A psicóloga Sílvia Bari, que presta serviços na comunidade, enaltece os objetivos da iniciativa. "É uma forma de se conseguir o próprio alimento. Não dá para falar de inclusão social sem trabalho e comida".


Jovens que participam do projeto Arte no Dique aprendem o ritmo da música baiana
Foto: Édison Baraçal, publicada com a matéria

Na Vila Gilda, a esperança vem da batida do Olodum

A meta é ambiciosa: transformar o Dique da Vila Gilda em um lugar de qualidade de vida. Para cumprir o desafio, José Virgílio Figueiredo, coordenador do projeto Arte no Dique, aposta no modelo de trabalho, desenvolvido pela ONG Olodum, da Bahia. Ao som das batidas dos tambores, a entidade conseguiu mudar a realidade pobre de Alagados, núcleo populacional da periferia de Salvador.

Alagados tem uma realidade semelhante ao ambiente degradado do dique, com palafitas cravadas em área de manguezal. A miséria e a exclusão social também faziam parte do cotidiano dos moradores da periferia baiana. A revitalização só chegou junto com o projeto cultural comandado pelo músico e compositor Carlinhos Brown. Transformada, a região virou atração internacional, visitada por turistas de todas as partes do mundo.

Produtor-executivo do Olodum, Figueiredo quer fazer o mesmo na ZN, tendo como base o Arte no Dique, projeto mantido pela comunidade com a ajuda de empresários e do Poder Público. Em um galpão adaptado, crianças, jovens e adultos aprendem percussão, teatro e dança. Também participam de aulas de desenho gráfico e violão. Um curso de modelo deve ser a próxima novidade.

"Pode ser que daqui não saia uma Gisele Bündchen, mas, com certeza, teremos uma profissional habilitada para trabalhar como recepcionista de eventos", diz Figueiredo. Ainda para este ano, o Arte no Dique aguarda a oficialização da doação de um terreno no Rádio Clube para a construção da sede da ONG. Por enquanto, tudo é feito na base do improviso, como a música baiana.

Os resultados já começam a aparecer. Três senhoras foram contratadas para realizar serviços administrativos e dois jovens da comunidade atuam como monitores da banda.

Está no sangue

"A maioria dos moradores da região tem origem negra. 
E o som do tambor tem tudo a ver com a raça"

José Virgílio Figueiredo
Coordenador do Arte no Dique

Cultura - As semelhanças entre Alagados e o Dique da Vila Gilda não ficam apenas nos aspectos físicos. Os traços culturais das duas populações também se assemelham. "A maioria dos moradores da região tem a origem negra. E o som do tambor tem tudo a ver com a raça. É uma questão cultural", explica Figueiredo.

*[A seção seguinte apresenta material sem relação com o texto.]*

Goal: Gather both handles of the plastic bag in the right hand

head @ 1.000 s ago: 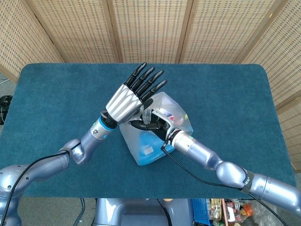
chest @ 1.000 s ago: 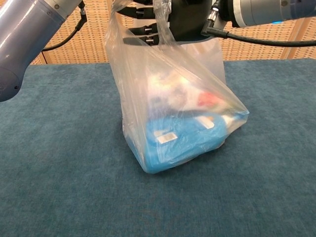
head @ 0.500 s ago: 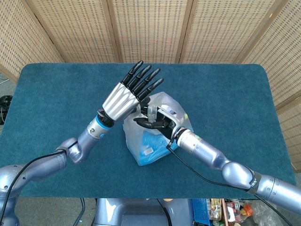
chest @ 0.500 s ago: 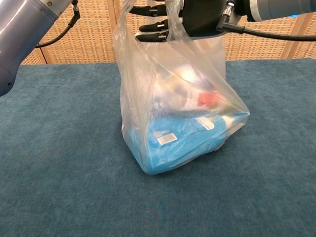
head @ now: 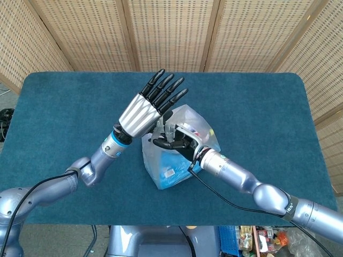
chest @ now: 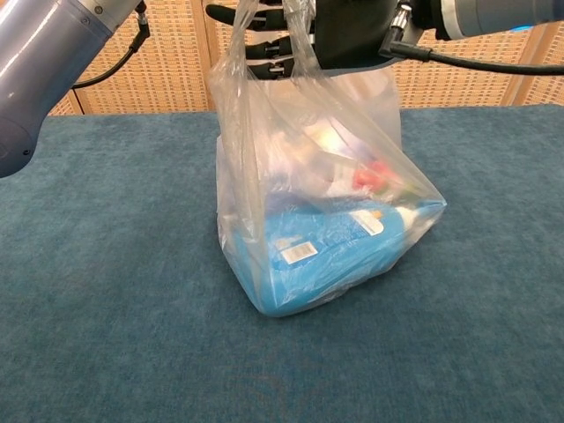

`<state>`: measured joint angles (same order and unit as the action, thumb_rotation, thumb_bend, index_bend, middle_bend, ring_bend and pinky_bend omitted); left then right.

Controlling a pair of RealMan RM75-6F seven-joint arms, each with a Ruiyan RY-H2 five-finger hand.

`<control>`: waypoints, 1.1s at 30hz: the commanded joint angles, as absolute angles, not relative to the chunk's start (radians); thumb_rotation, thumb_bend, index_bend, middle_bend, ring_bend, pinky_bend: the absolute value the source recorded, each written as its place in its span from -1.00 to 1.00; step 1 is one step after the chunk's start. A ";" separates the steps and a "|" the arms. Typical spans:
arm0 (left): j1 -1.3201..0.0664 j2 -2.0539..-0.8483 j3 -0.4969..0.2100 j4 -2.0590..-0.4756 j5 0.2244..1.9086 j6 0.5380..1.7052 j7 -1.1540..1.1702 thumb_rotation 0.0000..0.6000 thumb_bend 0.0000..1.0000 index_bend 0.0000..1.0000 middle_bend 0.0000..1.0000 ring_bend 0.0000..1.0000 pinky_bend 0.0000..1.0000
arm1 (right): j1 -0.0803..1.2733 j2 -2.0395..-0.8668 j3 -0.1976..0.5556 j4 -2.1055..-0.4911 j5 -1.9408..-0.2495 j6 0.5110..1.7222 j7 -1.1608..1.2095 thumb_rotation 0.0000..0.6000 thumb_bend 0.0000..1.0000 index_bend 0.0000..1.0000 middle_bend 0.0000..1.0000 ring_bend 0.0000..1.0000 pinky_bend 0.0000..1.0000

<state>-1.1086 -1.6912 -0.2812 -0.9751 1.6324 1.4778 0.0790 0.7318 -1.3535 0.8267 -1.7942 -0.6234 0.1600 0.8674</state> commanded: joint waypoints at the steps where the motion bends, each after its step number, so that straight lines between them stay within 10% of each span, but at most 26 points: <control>1: -1.108 -1.694 -0.282 -0.969 1.629 1.475 0.078 1.00 -0.23 -1.00 -1.00 -1.00 -1.00 | 0.731 -1.359 0.826 -1.788 -0.626 0.151 0.869 1.00 -0.25 -0.33 -0.27 -0.68 -0.68; 33: -1.084 -1.740 -0.261 -0.878 1.601 1.458 0.017 1.00 -0.23 -1.00 -1.00 -1.00 -1.00 | 0.639 -1.362 0.925 -1.770 -0.612 0.047 0.869 1.00 -0.14 -0.05 0.19 0.03 -0.09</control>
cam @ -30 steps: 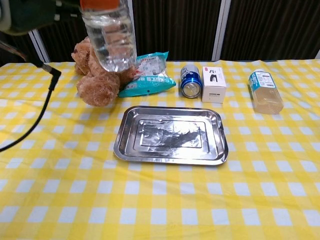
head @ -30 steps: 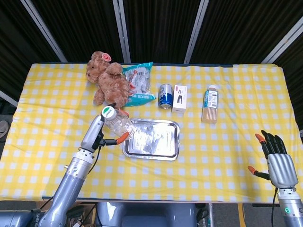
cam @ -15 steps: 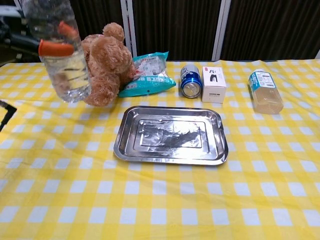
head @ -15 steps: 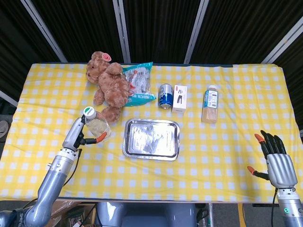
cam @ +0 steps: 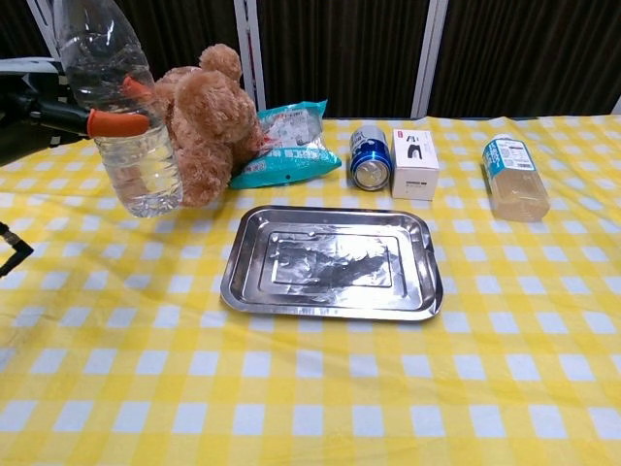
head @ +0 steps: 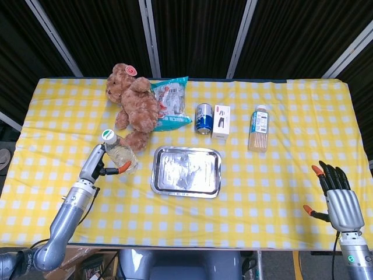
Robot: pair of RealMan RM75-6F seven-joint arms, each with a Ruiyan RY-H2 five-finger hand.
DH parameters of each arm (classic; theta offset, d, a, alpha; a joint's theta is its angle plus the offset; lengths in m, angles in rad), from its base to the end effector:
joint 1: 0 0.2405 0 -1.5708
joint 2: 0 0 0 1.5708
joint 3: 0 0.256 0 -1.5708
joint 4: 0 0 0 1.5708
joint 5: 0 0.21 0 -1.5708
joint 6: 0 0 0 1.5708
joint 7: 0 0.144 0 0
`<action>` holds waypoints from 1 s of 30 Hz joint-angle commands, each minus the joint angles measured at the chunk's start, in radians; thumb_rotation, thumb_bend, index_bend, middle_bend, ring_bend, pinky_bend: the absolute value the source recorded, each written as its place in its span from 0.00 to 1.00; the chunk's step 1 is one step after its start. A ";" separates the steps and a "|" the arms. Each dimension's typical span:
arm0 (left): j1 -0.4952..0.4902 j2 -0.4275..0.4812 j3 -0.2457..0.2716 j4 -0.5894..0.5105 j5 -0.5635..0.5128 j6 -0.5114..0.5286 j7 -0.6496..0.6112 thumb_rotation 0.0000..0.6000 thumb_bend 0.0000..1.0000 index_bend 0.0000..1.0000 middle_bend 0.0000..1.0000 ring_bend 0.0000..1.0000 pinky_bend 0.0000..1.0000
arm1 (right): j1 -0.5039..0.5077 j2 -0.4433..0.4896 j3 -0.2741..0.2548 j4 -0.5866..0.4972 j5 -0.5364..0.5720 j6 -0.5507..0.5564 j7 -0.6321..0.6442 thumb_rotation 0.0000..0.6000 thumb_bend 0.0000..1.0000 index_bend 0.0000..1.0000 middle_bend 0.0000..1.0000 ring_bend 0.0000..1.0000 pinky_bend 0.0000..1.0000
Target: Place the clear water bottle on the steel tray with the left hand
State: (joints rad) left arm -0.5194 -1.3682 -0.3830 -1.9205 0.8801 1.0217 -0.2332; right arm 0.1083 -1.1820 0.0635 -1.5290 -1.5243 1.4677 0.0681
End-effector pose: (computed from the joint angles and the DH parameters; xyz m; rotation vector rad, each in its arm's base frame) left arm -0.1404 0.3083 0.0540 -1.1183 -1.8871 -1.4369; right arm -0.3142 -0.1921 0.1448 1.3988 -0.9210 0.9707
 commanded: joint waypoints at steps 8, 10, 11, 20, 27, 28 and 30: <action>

Natasha Mendes Gabriel, uma das coordenadores do Arte no Dique e do Instituto Ethos, enxerga outras coincidências, como a baixa auto-estima por conta da exclusão social e do preconceito racial. "Tudo isso está mudando. Em duas oportunidades, o nosso projeto foi tema de reportagem do Serginho Groissman", diz Natasha, se referindo ao programa Ação, exibido pela TV Tribuna.

Teatro - Os meninos e meninas da Banda Querô, integrantes do Arte no Dique, vão participar, em maio, do espetáculo teatral Sem Perder a Ternura Jamais, com textos de Che Guevara e músicas de Gonzaguinha.

Personagens

Normália da Silva - Coordenadora do movimento que conseguiu a construção de casas populares no Ilhéu Baixo, no Jardim Bom Retiro, Normália faz parte do grupo de mulheres que atuam no comando de movimentos sociais na Zona Noroeste. Aliás, a liderança feminina predomina na comunidade. "Diferente dos homens, as mulheres não têm vergonha de fazer protesto", explica Normália. "Muitos homens acham que a mulher tem que ficar em casa só cuidando da família".

Normália da Silva

Helena de Mecena de Jesus

Fotos publicadas com a matéria

Helena de Mecena de Jesus - Casada e mãe de quatro filhos, a dona-de-casa não suportava ver tanto sofrimento no Dique da Vila Gilda, lugar em que mora há 19 anos. A solução foi atuar como voluntária em projetos sociais. A decisão não poderia ser melhor. "Sou uma pessoa muito feliz por poder dar um pouco do meu tempo para quem tanto precisa de atenção", diz Helena, presidente do Instituto Arte no Dique.